Credo siano passati almeno quindici anni, da quando venni invitato alla cerimonia conclusiva di un premio di poesia scolastico, a Fermo, mia città natale. La scuola aveva realizzato anche un opuscolo con i testi partecipanti: non figurava tra i vincitori, ma riuscì a toccarmi dentro una piccola poesia di un ragazzino che, quella mattina, non era nemmeno presente nella grande aula che raccoglieva partecipanti e professori. Si chiamava Jonata Sabbioni e, insistendo presso gli organizzatori, ottenni che venisse perché potessi conoscerlo. Oggi, quella mia sensazione incoercibile di una voce potenzialmente vera e forte trova la sua prima risposta compiuta in un libro, opera prima di un Jonata Sabbioni ormai adulto, per quanto ancora molto giovane, apparsa per i tipi de “L’arcolaio” con il titolo Al suo vero nome.

La poesia del fermano Sabbioni si inserisce a pieno titolo in quel filone assai riconoscibile – per quanto ancora sotto studio per le sue variabili – che va sotto il nome di “linea marchigiana. Nel suo a tutt’oggi insuperato studio sulla poesia delle Marche nel Novecento (Il Lavoro Editoriale, 1998), di cui sono in corso gli aggiornamenti ad opera del medesimo autore, Guido Garufi – con felice efficacia – scriveva di “equilibrio nell’affrontare la pagina”: una lingua, cioè, che non ha subìto gli strappi vocianti delle avanguardie, preferendo attestarsi piuttosto in prossimità di taluni esiti lombardi (Sereni in primis). E ancora, qualche pagina prima, ancora Garufi: “Lo scrittore marchigiano, seppure separato dalla alacrità delle ‘scuole’ (critiche e poetiche) del nord e di Roma, avrebbe ‘conquistato’ un modo tutto particolare e personale di indagine della natura, di riflessione sul paesaggio, amplificando lo scavo interiore e la discesa nel proprio io, in qualche modo ‘fondando’ sulla scia dell’asse leopardiano una poesia ‘antica e nuova’, tradizionale e moderna”.

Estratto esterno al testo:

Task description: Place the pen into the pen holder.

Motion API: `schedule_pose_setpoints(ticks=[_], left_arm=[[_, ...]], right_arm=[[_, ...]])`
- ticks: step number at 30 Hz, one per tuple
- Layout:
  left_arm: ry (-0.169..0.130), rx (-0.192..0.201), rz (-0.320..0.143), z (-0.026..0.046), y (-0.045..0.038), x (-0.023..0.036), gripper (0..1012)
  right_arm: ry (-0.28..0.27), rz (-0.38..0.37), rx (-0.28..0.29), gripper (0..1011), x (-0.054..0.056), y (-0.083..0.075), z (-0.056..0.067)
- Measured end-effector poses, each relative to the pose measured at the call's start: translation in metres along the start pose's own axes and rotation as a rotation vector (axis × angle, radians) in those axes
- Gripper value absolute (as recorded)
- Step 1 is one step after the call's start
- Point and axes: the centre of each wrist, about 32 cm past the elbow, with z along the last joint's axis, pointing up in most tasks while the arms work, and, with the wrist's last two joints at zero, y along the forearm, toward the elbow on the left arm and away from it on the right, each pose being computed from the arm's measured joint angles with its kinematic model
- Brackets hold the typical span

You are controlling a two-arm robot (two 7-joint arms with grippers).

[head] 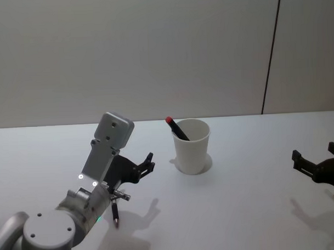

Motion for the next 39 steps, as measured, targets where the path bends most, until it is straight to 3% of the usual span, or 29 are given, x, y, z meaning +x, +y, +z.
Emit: schedule_pose_setpoints(ticks=[18,29,39], left_arm=[[-0.072,0.136,0.024,0.0126,0.0015,-0.0032,1004],[-0.08,0.236,0.076,0.0205,-0.0004,-0.0098,1004],[-0.062,0.323,0.124,0.0261,-0.004,-0.0168,1004]], right_arm=[[0.0,0.0,-0.001,1001,0.0,0.0,0.0],[0.0,0.0,-0.001,1001,0.0,0.0,0.0],[0.0,0.0,-0.001,1001,0.0,0.0,0.0]])
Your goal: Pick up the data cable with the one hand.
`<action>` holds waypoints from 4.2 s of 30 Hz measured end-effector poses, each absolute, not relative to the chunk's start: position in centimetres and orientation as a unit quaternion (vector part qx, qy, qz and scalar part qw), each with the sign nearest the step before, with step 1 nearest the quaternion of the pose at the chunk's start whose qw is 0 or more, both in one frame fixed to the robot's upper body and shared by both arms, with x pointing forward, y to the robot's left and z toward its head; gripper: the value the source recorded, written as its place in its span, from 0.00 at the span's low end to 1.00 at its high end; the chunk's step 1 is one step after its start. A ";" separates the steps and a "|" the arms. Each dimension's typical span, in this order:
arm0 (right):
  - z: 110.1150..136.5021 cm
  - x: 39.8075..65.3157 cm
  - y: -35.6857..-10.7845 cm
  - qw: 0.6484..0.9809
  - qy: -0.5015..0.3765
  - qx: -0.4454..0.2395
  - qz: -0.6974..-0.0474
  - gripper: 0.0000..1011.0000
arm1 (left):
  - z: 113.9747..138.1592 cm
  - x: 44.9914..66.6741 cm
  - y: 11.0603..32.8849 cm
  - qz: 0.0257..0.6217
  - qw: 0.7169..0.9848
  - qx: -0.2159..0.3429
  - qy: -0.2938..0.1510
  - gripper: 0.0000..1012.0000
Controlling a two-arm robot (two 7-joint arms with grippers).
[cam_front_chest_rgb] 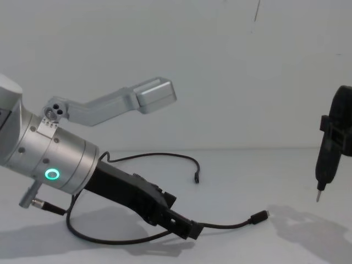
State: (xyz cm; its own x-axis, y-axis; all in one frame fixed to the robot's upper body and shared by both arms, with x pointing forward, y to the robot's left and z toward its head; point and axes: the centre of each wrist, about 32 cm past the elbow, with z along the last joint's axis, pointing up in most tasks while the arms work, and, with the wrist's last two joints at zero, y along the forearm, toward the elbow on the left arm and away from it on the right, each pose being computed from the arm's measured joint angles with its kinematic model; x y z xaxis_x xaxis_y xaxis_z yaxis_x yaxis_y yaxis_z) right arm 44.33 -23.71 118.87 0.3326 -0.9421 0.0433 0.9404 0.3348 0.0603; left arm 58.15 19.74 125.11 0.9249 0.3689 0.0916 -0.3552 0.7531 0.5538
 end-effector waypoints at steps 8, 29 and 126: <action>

È a pieno titolo (anche) il caso di Sabbioni, a mio parere erede naturale di Alvaro Valentini: Al suo vero nome è una domanda di senso e di destino chiesta alla natura – anche nelle sue implicazioni maggiori, metafisiche (il tu interlocutorio lo lascia intendere più di una volta) – attraverso i codici della lingua poetica. Una lingua educata, sobria, mai minimalista o di maniera, solida e semplice, con quella difficilissima arte della semplicità che, ai tempi nostri, è un rischio interessante… e che, tuttavia, è contemporaneamente propria della frequentazione abituale e proficua della biblioteca, ma in un confronto/ridiscussione perenne attraverso le cose e gli incontri.

Jonata, che ha vissuto per almeno un anno in Portogallo tornando poi nella sua Marca (come moltissimi altri marchigiani della cosiddetta “diaspora”) risponde pienamente anche ad un’altra inquadratura del nostro carattere: “un popolo che la pratica quotidiana del mare e dei campi ha reso taciturno, appartato, schivo alle facili aperture, e tuttavia più incline alla malinconia che alla tristezza, più all’interrogazione che all’angoscia” (Antognini), sì che io spesso adotto la definizione di “temperamento ondoso-collinare”, di mobile terrosità, senza mai conoscere le libertarie anarchie di un’apertura sconfinata e neanche – perlomeno negli esiti migliori… – gli autobiografismi che tanta nostra letteratura hanno avvilito.

Non credo che questo libro necessiti di molti altri appunti e note. Non sono affetto da quel fastidioso guasto che trasforma i testi in epiloghi di logorroiche disamine critiche. Sono certo che la poesia di Jonata saprà confermare la propria appartenenza e confortare il piccolo giudizio che le ho apposto.